ACTIVITY:
The answer is a number and only a number: how many lines of the data include the string "camera"?

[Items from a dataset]

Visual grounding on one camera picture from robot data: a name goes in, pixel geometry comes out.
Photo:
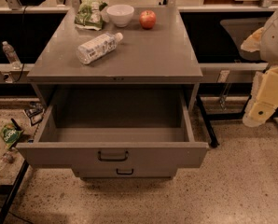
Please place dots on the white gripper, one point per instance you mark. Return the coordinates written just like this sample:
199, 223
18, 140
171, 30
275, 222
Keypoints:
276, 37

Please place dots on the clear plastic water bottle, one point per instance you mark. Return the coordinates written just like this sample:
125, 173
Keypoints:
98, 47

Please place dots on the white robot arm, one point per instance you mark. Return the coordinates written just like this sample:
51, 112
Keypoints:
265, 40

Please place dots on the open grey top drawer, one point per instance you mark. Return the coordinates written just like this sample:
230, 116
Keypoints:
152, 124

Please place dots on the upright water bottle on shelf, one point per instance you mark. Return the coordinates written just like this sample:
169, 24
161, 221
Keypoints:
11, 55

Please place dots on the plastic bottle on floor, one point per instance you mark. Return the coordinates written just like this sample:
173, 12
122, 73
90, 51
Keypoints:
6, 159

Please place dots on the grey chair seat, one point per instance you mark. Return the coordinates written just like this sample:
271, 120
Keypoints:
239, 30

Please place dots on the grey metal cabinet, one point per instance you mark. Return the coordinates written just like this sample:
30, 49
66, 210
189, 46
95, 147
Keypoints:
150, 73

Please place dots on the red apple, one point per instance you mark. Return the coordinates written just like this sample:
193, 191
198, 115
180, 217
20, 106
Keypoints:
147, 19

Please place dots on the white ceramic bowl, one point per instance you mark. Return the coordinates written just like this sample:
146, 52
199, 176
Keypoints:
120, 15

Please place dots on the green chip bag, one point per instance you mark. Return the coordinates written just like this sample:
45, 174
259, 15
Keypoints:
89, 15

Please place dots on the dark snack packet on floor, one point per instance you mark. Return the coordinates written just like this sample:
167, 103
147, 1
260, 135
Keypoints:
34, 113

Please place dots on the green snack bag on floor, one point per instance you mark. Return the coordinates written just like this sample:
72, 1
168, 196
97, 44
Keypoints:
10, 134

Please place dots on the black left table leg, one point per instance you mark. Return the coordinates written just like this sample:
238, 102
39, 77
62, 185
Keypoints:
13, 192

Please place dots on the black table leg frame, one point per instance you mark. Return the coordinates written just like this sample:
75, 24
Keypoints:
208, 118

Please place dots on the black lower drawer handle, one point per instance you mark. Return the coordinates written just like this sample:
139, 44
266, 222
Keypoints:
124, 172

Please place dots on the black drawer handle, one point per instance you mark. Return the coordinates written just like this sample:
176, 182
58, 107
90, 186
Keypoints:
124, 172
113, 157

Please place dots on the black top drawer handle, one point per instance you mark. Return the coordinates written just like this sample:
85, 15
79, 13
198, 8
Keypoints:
* * *
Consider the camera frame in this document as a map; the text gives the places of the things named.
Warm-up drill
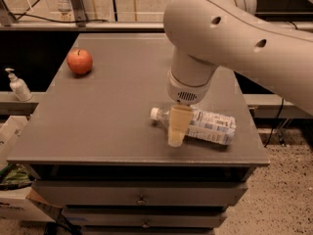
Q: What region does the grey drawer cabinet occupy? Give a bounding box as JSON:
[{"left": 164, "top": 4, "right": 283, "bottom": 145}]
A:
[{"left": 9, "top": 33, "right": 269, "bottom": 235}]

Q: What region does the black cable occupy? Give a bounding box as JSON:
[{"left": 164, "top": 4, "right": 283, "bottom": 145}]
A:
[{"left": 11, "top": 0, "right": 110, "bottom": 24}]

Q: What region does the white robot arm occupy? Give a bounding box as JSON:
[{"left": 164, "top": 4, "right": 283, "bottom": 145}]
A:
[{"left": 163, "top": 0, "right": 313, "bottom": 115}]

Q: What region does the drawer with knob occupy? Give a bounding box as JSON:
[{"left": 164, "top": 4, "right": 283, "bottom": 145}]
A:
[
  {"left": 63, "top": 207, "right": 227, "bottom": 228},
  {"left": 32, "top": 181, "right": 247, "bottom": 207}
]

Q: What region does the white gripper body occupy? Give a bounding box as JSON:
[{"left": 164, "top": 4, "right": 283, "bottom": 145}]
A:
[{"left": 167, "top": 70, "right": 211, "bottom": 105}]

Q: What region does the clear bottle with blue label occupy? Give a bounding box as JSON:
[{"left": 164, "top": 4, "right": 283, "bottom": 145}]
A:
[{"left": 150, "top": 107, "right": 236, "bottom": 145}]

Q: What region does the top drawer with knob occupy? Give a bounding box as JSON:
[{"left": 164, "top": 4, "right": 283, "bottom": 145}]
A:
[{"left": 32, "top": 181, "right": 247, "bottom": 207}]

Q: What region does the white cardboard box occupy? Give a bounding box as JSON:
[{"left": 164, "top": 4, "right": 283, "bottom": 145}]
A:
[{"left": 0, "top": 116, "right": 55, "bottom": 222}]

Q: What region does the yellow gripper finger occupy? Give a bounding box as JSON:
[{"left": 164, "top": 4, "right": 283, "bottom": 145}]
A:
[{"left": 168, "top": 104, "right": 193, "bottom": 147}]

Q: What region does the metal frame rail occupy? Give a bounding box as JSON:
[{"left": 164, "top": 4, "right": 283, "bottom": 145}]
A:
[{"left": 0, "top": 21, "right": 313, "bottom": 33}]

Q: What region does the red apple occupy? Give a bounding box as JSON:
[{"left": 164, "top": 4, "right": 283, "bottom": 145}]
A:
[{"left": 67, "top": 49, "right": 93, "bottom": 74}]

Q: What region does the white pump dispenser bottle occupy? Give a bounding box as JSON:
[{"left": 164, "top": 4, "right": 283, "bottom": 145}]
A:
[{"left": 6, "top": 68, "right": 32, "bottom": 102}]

RESPONSE TO THIS TASK:
2